[[ Record extracts, beginning ]]

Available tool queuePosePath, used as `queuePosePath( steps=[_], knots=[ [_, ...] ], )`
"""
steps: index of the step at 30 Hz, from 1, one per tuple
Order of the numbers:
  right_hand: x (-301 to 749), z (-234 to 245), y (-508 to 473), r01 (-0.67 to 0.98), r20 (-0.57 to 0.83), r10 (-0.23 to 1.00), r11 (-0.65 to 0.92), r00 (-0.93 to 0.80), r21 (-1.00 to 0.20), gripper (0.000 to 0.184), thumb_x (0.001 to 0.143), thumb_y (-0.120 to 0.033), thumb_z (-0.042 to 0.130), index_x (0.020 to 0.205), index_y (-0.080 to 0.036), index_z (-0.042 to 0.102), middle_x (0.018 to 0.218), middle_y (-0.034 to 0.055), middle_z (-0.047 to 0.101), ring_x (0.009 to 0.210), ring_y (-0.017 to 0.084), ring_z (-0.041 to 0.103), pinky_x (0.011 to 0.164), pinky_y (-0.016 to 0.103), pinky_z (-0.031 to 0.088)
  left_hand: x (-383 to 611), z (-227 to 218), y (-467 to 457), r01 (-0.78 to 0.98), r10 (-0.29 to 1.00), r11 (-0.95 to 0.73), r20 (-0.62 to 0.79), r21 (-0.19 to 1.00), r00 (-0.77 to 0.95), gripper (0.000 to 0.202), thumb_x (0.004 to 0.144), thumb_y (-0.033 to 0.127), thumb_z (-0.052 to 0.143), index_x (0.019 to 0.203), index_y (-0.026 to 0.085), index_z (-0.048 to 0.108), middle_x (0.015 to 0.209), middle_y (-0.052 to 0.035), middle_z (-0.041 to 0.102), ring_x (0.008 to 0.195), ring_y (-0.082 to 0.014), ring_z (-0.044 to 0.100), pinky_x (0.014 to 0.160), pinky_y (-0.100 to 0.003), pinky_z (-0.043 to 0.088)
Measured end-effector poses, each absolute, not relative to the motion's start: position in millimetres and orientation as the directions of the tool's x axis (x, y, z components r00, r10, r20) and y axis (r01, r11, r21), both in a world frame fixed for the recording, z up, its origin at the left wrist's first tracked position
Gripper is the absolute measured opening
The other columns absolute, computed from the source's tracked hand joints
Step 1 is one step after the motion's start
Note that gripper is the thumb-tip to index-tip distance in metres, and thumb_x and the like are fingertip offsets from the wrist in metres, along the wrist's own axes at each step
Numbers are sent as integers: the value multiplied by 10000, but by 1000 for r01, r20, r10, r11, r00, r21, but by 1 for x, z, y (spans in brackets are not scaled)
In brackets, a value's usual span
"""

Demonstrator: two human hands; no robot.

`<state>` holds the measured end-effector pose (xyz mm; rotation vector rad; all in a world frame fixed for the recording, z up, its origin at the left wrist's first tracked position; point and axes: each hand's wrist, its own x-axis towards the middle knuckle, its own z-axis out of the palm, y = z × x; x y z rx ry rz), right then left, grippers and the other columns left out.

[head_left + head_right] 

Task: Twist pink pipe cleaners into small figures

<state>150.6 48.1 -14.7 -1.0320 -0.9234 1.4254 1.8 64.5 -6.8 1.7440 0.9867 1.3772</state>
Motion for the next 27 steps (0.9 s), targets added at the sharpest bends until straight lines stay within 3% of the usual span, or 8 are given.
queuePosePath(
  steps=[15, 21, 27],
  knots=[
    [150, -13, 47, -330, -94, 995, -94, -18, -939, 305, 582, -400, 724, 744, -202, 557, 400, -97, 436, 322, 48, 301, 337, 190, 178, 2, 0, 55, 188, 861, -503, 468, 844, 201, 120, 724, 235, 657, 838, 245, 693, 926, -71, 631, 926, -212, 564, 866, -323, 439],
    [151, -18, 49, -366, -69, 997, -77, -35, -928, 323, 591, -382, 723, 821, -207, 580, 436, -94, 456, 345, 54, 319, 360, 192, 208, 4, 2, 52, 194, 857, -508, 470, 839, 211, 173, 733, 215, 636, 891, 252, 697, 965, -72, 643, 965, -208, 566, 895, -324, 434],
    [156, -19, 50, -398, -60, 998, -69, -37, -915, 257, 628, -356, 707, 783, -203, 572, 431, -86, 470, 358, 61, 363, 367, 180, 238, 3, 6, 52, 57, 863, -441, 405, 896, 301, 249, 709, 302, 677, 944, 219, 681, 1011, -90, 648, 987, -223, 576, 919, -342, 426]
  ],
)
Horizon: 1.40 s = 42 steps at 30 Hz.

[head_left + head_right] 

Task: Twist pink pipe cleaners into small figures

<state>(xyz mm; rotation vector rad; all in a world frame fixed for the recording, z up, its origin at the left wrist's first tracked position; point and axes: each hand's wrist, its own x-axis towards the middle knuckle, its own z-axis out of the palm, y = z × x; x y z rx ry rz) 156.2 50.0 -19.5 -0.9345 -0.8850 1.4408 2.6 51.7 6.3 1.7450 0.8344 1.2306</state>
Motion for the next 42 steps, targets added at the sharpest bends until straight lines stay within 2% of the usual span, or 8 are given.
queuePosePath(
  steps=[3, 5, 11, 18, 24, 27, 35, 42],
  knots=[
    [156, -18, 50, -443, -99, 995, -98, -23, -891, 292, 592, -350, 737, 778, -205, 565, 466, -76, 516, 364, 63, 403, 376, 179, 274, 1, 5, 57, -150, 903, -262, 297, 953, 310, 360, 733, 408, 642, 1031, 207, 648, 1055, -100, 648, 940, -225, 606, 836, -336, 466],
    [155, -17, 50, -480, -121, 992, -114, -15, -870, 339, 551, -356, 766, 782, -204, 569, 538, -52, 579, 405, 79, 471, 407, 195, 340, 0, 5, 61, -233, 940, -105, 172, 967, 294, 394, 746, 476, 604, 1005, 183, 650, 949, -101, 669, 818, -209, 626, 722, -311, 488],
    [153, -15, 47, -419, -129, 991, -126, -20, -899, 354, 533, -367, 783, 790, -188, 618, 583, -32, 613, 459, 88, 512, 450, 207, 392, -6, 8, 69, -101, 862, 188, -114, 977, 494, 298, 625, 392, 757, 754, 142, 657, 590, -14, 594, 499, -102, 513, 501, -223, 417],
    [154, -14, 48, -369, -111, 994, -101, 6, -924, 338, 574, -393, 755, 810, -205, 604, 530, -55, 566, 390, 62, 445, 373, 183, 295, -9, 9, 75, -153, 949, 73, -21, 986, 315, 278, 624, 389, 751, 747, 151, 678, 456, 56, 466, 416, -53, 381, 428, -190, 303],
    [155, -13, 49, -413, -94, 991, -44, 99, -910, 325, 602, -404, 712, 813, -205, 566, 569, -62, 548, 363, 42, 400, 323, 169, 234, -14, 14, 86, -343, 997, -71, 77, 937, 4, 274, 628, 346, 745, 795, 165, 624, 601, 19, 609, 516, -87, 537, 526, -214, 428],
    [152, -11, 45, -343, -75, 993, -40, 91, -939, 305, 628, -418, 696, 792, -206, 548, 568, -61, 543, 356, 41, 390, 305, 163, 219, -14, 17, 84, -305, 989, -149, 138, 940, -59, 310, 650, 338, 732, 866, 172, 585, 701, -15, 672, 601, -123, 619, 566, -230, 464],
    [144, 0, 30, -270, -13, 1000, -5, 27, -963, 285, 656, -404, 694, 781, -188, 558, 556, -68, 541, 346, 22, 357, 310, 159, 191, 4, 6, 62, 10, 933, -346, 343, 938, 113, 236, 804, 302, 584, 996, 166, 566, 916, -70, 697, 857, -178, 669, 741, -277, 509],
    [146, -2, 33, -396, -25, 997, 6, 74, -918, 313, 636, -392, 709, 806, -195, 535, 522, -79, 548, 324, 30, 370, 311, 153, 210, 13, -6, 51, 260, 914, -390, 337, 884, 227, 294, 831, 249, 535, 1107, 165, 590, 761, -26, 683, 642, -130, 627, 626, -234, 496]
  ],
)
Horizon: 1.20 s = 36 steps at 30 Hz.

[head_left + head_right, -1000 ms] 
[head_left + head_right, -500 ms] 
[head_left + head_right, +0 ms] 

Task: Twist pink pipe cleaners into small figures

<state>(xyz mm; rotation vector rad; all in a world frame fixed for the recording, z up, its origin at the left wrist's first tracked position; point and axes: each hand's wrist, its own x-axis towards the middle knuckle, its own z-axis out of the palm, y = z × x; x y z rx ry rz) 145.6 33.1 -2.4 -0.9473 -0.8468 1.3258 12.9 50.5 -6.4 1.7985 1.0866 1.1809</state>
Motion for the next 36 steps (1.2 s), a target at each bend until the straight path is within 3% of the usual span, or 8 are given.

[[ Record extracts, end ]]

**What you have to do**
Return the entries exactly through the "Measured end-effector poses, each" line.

**Answer to this task**
Available tool queuePosePath, used as `queuePosePath( steps=[_], knots=[ [_, ...] ], )`
"""
steps: index of the step at 30 Hz, from 1, one per tuple
Order of the numbers:
  right_hand: x (-301 to 749), z (-234 to 245), y (-508 to 473), r01 (-0.67 to 0.98), r20 (-0.57 to 0.83), r10 (-0.23 to 1.00), r11 (-0.65 to 0.92), r00 (-0.93 to 0.80), r21 (-1.00 to 0.20), gripper (0.000 to 0.184), thumb_x (0.001 to 0.143), thumb_y (-0.120 to 0.033), thumb_z (-0.042 to 0.130), index_x (0.020 to 0.205), index_y (-0.080 to 0.036), index_z (-0.042 to 0.102), middle_x (0.018 to 0.218), middle_y (-0.034 to 0.055), middle_z (-0.047 to 0.101), ring_x (0.009 to 0.210), ring_y (-0.017 to 0.084), ring_z (-0.041 to 0.103), pinky_x (0.011 to 0.164), pinky_y (-0.016 to 0.103), pinky_z (-0.031 to 0.088)
  left_hand: x (-383 to 611), z (-227 to 218), y (-467 to 457), r01 (-0.78 to 0.98), r10 (-0.29 to 1.00), r11 (-0.95 to 0.73), r20 (-0.62 to 0.79), r21 (-0.19 to 1.00), r00 (-0.77 to 0.95), gripper (0.000 to 0.202), thumb_x (0.004 to 0.144), thumb_y (-0.033 to 0.127), thumb_z (-0.052 to 0.143), index_x (0.019 to 0.203), index_y (-0.026 to 0.085), index_z (-0.048 to 0.108), middle_x (0.015 to 0.209), middle_y (-0.052 to 0.035), middle_z (-0.041 to 0.102), ring_x (0.008 to 0.195), ring_y (-0.082 to 0.014), ring_z (-0.044 to 0.100), pinky_x (0.014 to 0.160), pinky_y (-0.100 to 0.003), pinky_z (-0.043 to 0.088)
Measured end-effector poses, each absolute, not relative to the motion's start: position in millimetres and orientation as the directions of the tool's x axis (x, y, z components r00, r10, r20) and y axis (r01, r11, r21), both in a world frame fixed for the recording, z up, its origin at the left wrist's first tracked position

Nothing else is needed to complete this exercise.